CycloneCenter.org was developed in partnership with the Citizen Science Alliance, the Cooperative Institute for Climate and Satellites, and the University of North Carolina at Asheville.
The method for determining the strength of tropical cyclones has been applied differently around the world and has changed over time. That inconsistency has led to uncertainties in the global historical record of tropical cyclone activity, especially in parts of the world where additional data sources such as aircraft reconnaissance are not available. After many people review the same image, scientists will then use that feedback to come up with new estimates of a cyclone's intensity.
"The human eye can best recognize patterns in storm imagery, which is why we are enlisting the public to identify image patterns and build a consistent analysis of tropical cyclone data worldwide," said Chris Hennon, Ph.D., an associate professor of atmospheric sciences at UNC Asheville and a principal investigator for this project.

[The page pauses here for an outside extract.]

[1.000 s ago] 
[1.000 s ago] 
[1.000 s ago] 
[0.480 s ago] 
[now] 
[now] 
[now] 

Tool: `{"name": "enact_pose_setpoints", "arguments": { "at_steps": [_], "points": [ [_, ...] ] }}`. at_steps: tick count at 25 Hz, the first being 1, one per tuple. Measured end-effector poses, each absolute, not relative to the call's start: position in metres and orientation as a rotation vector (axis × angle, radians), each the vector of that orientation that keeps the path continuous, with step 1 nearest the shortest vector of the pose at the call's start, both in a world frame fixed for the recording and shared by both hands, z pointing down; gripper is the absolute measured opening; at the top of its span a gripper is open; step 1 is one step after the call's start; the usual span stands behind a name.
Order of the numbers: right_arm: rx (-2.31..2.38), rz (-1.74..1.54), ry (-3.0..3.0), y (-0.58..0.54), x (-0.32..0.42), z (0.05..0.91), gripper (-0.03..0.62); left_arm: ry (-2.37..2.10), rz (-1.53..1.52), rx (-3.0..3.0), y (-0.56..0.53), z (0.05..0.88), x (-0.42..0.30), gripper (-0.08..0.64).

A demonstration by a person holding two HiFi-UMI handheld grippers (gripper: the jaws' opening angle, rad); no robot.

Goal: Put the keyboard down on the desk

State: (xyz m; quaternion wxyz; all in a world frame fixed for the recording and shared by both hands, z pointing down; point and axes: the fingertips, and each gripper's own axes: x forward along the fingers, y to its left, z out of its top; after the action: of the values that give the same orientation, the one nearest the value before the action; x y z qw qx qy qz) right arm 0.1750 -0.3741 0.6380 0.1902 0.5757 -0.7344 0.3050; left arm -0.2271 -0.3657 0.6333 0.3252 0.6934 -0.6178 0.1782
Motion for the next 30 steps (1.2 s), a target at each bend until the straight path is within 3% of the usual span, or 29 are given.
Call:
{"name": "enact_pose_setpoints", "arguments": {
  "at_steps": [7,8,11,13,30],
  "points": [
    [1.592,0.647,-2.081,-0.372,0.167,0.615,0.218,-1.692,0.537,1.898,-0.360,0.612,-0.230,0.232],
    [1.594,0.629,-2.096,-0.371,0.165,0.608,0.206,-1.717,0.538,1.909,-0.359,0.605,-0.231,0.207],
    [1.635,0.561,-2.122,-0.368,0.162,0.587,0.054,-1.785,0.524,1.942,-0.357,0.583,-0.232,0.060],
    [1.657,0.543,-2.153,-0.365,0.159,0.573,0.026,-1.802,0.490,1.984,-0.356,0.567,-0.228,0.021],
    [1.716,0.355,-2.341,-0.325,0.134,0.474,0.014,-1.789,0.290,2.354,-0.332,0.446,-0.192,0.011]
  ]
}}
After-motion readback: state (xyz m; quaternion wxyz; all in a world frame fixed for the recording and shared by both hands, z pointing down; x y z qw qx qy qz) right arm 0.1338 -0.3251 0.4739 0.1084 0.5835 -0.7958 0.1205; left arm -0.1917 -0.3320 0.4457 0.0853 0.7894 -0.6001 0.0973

The end product will be a new global tropical cyclone dataset that will provide 3-hourly tropical cyclone intensity estimates, confidence intervals, and a wealth of other metadata that could not be realistically obtained in any other fashion. Using citizen scientists could allow meteorologists to make more rapid progress on the analysis of historical tropical cyclone data. NOAA climate scientists and other researchers will use the new dataset in an attempt to better understand and research global tropical cyclone activity.
"The main advantage of a citizen science approach is that dozens of people, rather than one or two, will analyze a single image," said Thomas R. Karl, L.H.D., NCDC director. "Scientists will be able to use the analysis by a large number of people to better define the accuracy of the historical intensity of tropical cyclones."
Hennon added, "We have nearly 300,000 hurricane images from around the world – more than a full length motion picture has movie frames. By collaborating with the public, we hope to perform more than a million classifications in two months, something that would take a team of analysts more than a decade to accomplish."